Could anyone help me out with the following please.
I am trying to find the the acceleration of A and the tension in the strings in the system in the following picture:
I'll call the 3kg mass B and the movable pulley C and the 5kg mass D.
I'll call the tension in the upper string $T_1$ and the tension in the lower string $T_2$.
Now, let's say that D moves down with an acceleration $a_1$ then C must move up with the same.
If C were fixed then B would move down with acceleration say $a_2$ and A would move up with the same.

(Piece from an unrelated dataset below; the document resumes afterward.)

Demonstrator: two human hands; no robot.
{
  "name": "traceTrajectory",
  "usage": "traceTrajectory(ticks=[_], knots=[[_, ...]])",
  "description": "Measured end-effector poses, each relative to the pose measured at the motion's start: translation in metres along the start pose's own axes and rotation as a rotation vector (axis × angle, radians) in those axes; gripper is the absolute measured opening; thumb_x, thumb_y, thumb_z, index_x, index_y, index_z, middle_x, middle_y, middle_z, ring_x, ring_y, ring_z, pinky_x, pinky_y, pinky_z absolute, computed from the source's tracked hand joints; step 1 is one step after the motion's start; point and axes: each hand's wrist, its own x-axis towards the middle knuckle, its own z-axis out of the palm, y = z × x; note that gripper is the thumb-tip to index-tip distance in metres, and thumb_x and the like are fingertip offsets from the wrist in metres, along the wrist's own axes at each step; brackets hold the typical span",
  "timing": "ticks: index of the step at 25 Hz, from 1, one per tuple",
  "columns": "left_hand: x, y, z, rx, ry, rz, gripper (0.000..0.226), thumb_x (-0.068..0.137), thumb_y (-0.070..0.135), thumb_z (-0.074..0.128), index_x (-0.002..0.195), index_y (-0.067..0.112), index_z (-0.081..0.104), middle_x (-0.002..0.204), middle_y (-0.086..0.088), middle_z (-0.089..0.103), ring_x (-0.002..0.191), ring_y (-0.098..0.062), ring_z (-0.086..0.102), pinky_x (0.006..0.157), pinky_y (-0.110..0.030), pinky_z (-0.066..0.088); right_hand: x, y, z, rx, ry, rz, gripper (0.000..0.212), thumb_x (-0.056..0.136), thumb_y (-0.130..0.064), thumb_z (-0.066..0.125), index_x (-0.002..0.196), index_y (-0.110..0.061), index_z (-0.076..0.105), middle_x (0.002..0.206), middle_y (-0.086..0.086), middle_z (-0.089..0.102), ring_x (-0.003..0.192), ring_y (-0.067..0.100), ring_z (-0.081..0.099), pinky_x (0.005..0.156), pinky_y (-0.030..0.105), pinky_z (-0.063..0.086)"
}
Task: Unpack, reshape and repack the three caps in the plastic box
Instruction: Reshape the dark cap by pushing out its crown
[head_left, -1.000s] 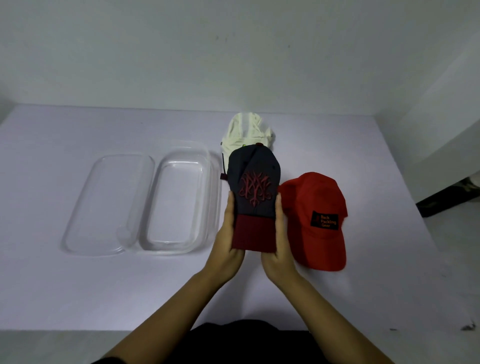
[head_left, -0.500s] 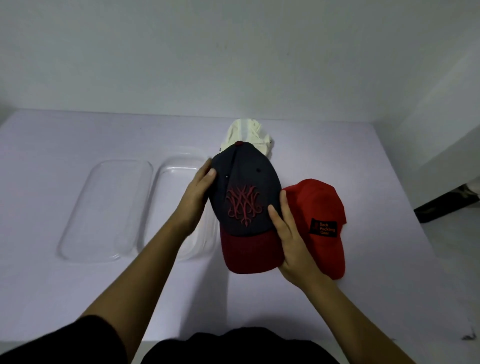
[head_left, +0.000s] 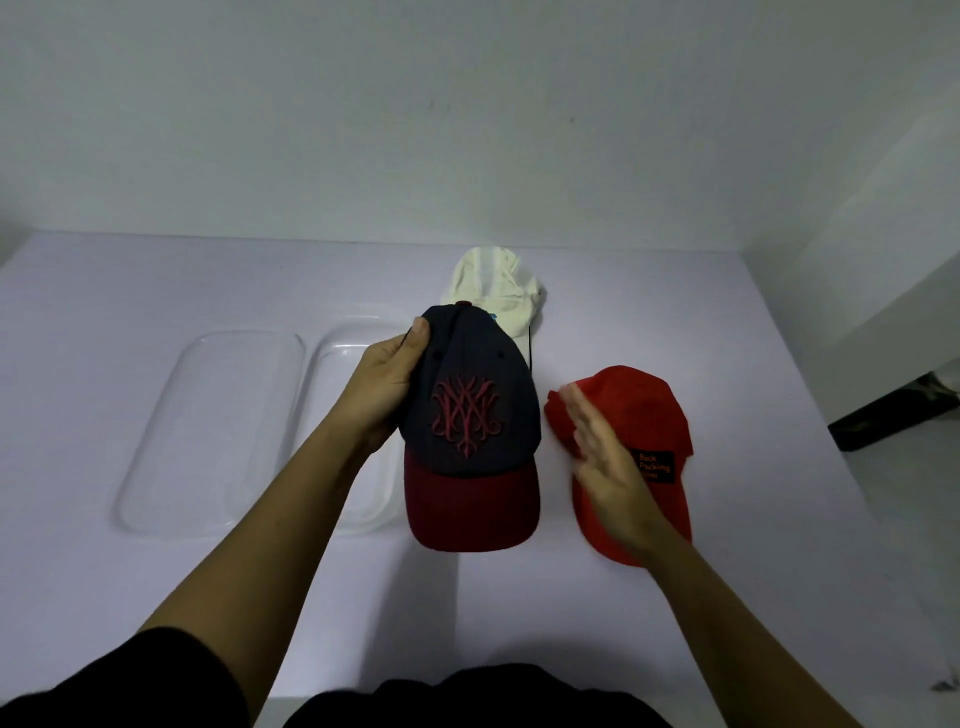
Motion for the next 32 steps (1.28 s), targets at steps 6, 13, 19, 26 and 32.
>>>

So acceleration of B will be $a_2 - a_1$ and that of A will be $a_2 + a_1$ and so applying F=ma to all gives me:
for D: $5g-T_1=5a_1$
for C: $T_1 - 2T_2=0$ (as mass of C is zero)
for A: $T_2 - 2g=2(a_1 + a_2)$
for B: $3g - T_2=5(a_2 - a_1)$
Well, if I solve these for $T_2$ I get $T_2 = \frac{36g}{15}$
But book answer is $\frac{120g}{49}$
So I have set up my equations wrongly somehow.
Thanks for any help,
Mitch
I checked your arithmetic and your equations. Your arithmetic is OK, but your equation for the acceleration of $B$ should read: $$3g-T_2=3(a_2-a_1)$$ Because the mass of block $B$ is $3$ kg, not $5$ kg! Making this change and solving the equations the same way, I do indeed get $T_2=\frac{120kg\cdot g}{49}$, so that is my diagnosis of your error.